King has hitherto been excluded from the debates of Parliament. It has been justly esteemed an act of cowardice to involve in an open discussion one who by the very terms of his office is unable to accept or contradict the statements of politicians. But, at Mr Redmond's command, Mr Asquith has hastened to outrage the solemn traditions of his high office. He has loudly proclaimed what he will do to enforce Mr Redmond's will, and if it be not enforced, then the responsibility will be not his but the Crown's. He cares not that he creates a precedent which, if it be not instantly forgotten, will make the limited Monarchy, which has conferred so many blessings upon Great Britain, a manifest impossibility. He is driven headlong down the path of ruin, and his pompous henchmen, who have long boasted of their moderation, and are now revealed for the charlatans that they are, shuffle after him with what poor speed and energy they can muster.

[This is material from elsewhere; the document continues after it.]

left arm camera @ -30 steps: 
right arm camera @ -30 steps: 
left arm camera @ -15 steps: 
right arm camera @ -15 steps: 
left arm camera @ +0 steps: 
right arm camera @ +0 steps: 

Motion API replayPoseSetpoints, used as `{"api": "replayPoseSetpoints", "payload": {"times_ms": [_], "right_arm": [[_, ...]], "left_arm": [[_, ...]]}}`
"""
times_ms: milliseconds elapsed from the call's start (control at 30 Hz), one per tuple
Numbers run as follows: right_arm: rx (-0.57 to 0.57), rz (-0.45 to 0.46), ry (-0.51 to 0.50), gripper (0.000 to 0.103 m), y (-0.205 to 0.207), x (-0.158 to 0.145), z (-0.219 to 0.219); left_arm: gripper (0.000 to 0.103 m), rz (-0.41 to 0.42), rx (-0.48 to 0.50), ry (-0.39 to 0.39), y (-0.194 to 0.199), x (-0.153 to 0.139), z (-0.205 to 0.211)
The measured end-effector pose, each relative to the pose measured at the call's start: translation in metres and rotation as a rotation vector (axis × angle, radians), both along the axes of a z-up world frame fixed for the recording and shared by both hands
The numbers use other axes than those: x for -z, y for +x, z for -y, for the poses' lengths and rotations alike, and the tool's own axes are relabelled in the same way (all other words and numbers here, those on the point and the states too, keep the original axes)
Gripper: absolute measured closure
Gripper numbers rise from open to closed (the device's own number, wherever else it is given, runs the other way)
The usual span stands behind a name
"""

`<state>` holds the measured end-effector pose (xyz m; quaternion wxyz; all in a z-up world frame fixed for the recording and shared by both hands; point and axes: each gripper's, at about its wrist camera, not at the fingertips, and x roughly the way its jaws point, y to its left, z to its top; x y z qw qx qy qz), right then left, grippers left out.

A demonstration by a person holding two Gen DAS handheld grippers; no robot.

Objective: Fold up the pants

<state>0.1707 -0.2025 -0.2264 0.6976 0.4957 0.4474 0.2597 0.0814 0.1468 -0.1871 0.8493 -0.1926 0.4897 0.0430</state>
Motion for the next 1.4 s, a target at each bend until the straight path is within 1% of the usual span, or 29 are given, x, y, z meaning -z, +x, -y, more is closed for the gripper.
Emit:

Thus it is that Mr Asquith is attempting to make a revolution for which there is neither warrant nor excuse. The enormity of his offence must be plain to all patriotic Englishmen. Revolutions are always evil in themselves, nor can any palliation be found for them, save that sometimes they are irresistible. There have been uprisings of reckless adventurers which patriotism was powerless to suppress, and which have done as much harm to the states overwhelmed by them as an eruption of Etna inflicts

upon its hapless environment. You deplore the consequences of these uprisings, and look for the counter-revolution to do its work, as best it may. It is hopeless to expect for the victimised country a complete recovery. Not even the military dictatorship of Napoleon could permanently restore the fortune of France. Yet Mr Asquith is attempting to initiate a revolution, compared to which the revolution of 1789 was moderate, without impulse and without necessity. So little necessary is this present revolution, that it has been painfully engineered, and is still being forced upon a reluctant people. In no sense is it popular. It responds to no strong feeling in the country. It will be made, if ever it be made, not in answer to the demand of the people, but in abject obedience to one Irishman, or rather to two Irishmen. Mr Patrick Ford has found the money; Mr Redmond has supplied the force; and the gang of men, who once described themselves as English Liberals, cowers in terror beneath the Irish lash.

That it is a revolution which Mr Asquith proposes there can be no doubt. The language of stilted moderation in which the Prime Minister suggests the wreckage of the constitution will deceive nobody. His infamous resolutions have but one end in view-the practical abolition of the House of Lords. The Chamber which the Radical tyrants would permit to exist could carry not an ounce of weight. As its sole duty would be an otiose discus


sion, it could claim no higher authority than the Oxford Union, and there is no doubt but that, in the remote event of Mr Asquith's triumph, the Peers would decline to take any part in his fantastic constitution. England, then, would be left with a Single Chamber, untrammelled and omnipotent, and the wreckers might enter upon their work of destruction without let or hindrance. First of all, Mr Redmond would demand his reward, and the Empire would be dismembered. Wales would not lag far behind, and for services faithfully rendered to the cause of disruption would see her Church disestablished and its revenues diverted to purchase a further allegiance. And when these two boons had been conferred, Mr Asquith and his friends would be free to gerrymander the franchise, and so to contrive that they would be "tenants for life" of the government of England. They would be free also to make what they would of the House of Lords. The preachers of the monstrous doctrine-Abolish first and Reform afterwards-would find no obstacle in their way, if they filled the Upper Chamber with paupers and criminals. And when they have accomplished so much, there would remain nothing for them to do but to suppress the Crown, which could not co-exist with a single-chamber constitution, and to abolish their own Quinquennial Act, that they might hold the seals of office until death or revolution overtook them.